Il capostipite di questo genere, L’esorcista di William Friedkin, di cinquanta anni fa, sebbene forse un po’ sopravvalutato, era semplice: una bambina costretta in una camera dal diavolo e un sacerdote che tenta di aiutarla; l’atmosfera che seppe creare il regista resta inarrivabile e da questo punto di vista il suo film è sì un capolavoro, anche se, a nostro modesto avviso, il suo diavolo non fa una grande figura, più che i suoi poteri e la sua malvagità, sono la tensione e la suspense suscitate dal regista a rendere terrificante il film. E’ certamente ingeneroso fare un confronto tra i due film, ma è inevitabile ed è proprio l’atmosfera sinistra e diabolica che manca al lavoro di Daniel Stamm. Tanto che l’aspetto più interessante del suo film sta nell’idea che i demoni si nutrono del senso di colpa delle loro vittime che si fanno possedere per punirsi: da questa buona e realistica intuizione poteva nascere un’altro pellicola, più profonda e vera.

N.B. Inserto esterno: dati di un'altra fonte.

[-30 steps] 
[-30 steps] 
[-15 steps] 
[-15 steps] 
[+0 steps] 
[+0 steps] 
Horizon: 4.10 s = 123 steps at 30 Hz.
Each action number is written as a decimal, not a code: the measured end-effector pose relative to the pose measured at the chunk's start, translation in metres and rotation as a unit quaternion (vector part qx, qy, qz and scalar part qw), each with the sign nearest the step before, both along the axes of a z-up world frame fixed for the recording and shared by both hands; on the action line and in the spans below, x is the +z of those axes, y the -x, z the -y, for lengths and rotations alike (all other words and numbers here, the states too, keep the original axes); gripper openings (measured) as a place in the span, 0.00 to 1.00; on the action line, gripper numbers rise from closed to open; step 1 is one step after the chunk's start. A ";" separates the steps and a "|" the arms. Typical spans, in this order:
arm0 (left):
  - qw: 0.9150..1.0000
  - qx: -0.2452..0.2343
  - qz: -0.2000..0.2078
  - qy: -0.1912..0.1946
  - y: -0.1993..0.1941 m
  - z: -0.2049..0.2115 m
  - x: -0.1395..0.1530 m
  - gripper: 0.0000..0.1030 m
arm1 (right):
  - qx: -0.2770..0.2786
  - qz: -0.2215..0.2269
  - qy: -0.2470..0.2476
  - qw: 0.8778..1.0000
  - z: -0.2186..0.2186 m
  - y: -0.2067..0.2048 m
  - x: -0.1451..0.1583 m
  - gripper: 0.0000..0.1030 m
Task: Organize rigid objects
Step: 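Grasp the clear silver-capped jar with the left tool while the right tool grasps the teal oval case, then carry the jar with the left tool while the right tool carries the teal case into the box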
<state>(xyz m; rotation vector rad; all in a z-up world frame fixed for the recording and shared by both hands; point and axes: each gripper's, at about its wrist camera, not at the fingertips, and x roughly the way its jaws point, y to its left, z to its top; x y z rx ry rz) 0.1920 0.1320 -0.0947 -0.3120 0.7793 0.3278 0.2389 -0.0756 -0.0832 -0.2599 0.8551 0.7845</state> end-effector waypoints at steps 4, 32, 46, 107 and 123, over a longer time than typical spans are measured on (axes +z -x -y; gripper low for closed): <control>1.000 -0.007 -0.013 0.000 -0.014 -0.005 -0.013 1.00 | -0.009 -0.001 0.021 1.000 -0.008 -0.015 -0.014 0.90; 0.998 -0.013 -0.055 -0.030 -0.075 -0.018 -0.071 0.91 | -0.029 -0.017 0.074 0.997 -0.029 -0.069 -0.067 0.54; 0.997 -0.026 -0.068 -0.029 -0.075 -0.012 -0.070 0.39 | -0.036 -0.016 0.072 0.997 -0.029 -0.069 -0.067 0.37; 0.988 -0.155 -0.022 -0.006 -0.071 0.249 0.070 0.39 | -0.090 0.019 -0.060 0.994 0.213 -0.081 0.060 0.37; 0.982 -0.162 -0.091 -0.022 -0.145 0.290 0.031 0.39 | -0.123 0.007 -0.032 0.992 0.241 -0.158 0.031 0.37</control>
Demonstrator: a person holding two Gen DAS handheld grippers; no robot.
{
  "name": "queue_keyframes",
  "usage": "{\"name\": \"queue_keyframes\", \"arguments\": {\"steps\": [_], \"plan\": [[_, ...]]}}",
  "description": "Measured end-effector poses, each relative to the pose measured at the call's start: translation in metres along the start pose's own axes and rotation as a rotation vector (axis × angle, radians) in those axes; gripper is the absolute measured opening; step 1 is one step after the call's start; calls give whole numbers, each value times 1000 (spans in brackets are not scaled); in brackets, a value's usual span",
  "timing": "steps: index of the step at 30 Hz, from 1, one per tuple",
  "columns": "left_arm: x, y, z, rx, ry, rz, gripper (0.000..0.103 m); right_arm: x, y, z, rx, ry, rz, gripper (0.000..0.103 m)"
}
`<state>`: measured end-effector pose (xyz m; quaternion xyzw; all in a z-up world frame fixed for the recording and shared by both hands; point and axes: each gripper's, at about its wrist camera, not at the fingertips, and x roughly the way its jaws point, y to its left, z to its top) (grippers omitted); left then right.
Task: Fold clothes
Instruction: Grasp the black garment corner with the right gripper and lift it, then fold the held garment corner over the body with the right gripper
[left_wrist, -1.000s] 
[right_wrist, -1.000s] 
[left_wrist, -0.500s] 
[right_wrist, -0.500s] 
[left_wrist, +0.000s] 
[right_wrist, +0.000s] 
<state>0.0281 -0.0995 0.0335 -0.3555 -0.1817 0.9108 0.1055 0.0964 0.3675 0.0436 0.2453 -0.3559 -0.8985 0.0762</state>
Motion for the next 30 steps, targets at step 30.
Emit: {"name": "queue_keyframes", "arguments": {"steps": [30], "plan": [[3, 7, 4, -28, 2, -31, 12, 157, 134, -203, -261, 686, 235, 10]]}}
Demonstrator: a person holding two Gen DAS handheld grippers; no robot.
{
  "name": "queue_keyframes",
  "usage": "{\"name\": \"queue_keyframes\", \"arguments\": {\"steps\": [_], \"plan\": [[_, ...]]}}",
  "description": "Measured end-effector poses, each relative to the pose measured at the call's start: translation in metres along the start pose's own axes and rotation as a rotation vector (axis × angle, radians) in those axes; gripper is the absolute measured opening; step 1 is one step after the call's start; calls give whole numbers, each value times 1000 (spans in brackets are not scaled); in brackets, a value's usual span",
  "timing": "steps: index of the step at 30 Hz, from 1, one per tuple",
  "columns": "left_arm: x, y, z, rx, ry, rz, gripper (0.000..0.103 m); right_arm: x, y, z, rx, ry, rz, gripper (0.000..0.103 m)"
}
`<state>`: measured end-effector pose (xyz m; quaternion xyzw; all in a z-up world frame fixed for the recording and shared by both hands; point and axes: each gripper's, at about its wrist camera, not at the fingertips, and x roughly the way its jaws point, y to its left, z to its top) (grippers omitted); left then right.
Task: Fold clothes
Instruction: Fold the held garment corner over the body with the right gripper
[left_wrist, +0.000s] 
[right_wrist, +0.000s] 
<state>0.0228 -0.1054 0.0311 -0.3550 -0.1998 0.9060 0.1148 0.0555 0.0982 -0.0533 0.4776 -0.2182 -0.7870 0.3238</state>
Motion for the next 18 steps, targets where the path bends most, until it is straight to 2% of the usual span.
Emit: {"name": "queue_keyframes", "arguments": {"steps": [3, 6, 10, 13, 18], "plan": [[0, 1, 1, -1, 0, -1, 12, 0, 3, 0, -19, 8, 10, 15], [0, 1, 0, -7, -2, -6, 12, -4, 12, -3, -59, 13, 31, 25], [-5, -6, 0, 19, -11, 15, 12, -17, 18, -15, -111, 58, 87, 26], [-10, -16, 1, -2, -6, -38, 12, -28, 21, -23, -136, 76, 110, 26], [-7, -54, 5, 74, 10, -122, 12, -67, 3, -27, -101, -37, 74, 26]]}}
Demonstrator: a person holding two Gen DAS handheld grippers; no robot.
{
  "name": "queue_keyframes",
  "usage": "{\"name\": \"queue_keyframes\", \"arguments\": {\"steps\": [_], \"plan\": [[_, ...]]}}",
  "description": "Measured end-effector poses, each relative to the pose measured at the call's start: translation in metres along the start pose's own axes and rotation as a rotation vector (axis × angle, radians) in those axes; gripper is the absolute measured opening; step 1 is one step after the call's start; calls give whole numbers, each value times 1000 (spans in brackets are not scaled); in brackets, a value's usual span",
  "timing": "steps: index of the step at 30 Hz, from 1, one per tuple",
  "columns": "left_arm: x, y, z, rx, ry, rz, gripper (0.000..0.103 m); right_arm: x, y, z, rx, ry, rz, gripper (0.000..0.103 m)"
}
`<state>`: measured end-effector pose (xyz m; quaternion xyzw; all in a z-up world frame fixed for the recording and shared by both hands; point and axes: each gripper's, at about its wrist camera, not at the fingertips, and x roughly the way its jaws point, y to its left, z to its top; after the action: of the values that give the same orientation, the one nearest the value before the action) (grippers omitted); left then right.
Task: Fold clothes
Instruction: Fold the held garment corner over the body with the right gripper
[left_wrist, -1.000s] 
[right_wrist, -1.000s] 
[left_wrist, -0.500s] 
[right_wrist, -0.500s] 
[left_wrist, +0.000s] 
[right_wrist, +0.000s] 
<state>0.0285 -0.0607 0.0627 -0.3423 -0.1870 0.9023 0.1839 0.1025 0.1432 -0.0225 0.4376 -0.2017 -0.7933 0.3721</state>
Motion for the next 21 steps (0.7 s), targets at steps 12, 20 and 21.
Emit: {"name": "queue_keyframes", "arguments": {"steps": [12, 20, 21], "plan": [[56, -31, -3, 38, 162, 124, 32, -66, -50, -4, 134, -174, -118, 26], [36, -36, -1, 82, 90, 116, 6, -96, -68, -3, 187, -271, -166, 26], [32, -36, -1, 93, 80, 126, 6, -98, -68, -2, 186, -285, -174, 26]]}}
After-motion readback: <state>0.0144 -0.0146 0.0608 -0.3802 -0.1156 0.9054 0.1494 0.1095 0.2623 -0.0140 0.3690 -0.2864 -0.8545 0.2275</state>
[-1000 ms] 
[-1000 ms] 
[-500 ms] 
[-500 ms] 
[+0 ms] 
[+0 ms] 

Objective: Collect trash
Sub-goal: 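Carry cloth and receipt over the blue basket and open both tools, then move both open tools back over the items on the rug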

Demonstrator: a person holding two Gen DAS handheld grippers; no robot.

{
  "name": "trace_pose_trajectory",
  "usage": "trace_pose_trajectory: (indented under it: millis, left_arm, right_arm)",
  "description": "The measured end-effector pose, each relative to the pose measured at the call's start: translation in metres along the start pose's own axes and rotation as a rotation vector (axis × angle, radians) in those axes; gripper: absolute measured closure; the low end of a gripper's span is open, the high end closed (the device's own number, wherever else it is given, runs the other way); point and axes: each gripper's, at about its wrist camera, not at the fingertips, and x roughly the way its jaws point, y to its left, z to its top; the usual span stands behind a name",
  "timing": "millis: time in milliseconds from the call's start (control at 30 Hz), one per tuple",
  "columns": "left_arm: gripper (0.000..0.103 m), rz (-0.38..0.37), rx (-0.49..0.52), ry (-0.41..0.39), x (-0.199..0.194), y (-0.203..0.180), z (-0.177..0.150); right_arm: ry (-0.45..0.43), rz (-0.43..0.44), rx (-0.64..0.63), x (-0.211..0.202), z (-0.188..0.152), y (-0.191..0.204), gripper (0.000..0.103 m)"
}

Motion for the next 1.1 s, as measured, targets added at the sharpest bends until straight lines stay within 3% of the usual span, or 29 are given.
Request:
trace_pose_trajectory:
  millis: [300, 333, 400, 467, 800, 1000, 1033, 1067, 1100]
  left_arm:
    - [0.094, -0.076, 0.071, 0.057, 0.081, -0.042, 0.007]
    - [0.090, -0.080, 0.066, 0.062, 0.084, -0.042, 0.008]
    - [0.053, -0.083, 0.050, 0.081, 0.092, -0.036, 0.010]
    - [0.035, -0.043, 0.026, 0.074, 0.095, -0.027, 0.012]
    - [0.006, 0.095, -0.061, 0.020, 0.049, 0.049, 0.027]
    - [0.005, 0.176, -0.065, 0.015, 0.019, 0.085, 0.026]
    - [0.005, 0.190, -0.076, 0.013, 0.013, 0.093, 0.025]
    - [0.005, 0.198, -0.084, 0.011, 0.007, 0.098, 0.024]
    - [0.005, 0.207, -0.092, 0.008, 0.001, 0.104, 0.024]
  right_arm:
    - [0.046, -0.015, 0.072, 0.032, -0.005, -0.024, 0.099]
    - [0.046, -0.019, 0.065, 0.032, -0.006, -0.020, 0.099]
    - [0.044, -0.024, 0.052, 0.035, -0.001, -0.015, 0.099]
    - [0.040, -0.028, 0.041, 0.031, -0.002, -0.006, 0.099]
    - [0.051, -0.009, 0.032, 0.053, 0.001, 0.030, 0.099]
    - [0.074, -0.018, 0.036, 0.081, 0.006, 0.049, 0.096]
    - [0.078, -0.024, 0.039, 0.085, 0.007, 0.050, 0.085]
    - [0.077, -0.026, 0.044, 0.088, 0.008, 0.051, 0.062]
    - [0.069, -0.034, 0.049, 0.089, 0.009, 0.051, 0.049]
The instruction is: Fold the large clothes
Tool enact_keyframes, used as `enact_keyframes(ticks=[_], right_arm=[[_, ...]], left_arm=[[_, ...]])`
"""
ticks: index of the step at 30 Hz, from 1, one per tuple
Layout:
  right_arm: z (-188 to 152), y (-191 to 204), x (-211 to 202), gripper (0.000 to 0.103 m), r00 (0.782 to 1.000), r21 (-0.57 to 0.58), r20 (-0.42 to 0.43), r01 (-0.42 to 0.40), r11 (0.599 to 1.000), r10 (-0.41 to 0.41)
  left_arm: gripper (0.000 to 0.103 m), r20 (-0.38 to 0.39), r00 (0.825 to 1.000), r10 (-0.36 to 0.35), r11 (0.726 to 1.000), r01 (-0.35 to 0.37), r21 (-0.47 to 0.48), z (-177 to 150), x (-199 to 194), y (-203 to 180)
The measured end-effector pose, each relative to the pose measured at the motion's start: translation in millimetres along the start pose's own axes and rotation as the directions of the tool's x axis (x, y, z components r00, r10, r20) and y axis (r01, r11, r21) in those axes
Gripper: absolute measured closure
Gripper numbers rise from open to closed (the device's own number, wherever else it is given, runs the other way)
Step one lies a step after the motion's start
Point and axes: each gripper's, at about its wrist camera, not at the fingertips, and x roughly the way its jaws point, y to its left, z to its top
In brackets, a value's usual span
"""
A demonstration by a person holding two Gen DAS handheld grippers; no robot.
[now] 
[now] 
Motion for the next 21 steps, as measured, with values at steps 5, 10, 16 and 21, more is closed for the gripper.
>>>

Bisogna dire infine che l’esorcismo e l’esorcista al cinema descrivono la lotta tra il Bene e il male in modo un pochino ridicolo: la mirabile onnipotenza di Dio è invocata attraverso la recita di salmi e l’uso di acqua santa, l’efficace malignità del diavolo è invece ridotta a voci rauche e contorsioni innaturali. Il diavolo è in realtà più sottile, più malizioso, non si fa vedere come ferito e deteriorato, non urla, anzi è silenzioso, subdolo e confonde; in due parole i bambini e gli uomini posseduti al cinema non sono veri. La realtà è che, che si sia laici o si sia credenti, tutti siamo in qualche modo posseduti, psicologicamente fragili o religiosamente tormentati dai demoni e dalle infinite tentazioni. Ma Dio o la vita stessa ci aiutano in modi altrettanto infiniti. Se guardiamo dentro noi stessi, il caos della nostra anima rimanda a forze oscure della mente o del cuore, ma anche alla forza della nostra coscienza. Il cinema spettacolarizza questa lotta riducendola, con il risultato paradossale di esorcizzarla, questa sì. Dio e diavolo, un rosario e un sospiro maligno, tutto qua. Non abbiate paura.
In sala dal 24 novembre
Gli occhi del diavolo-Pray for the devil – Regia: Daniel Stamm; sceneggiatura: Robert Zappia; fotografia: Denis Crossan; montaggio: Tom Elkins; musica: Nathan Barr; interpreti: Jacqueline Byers, Ben Cross; produzione: Gold Circle Films; origine: USA 2022; durata: 93’; distribuzione: Eagle pictures.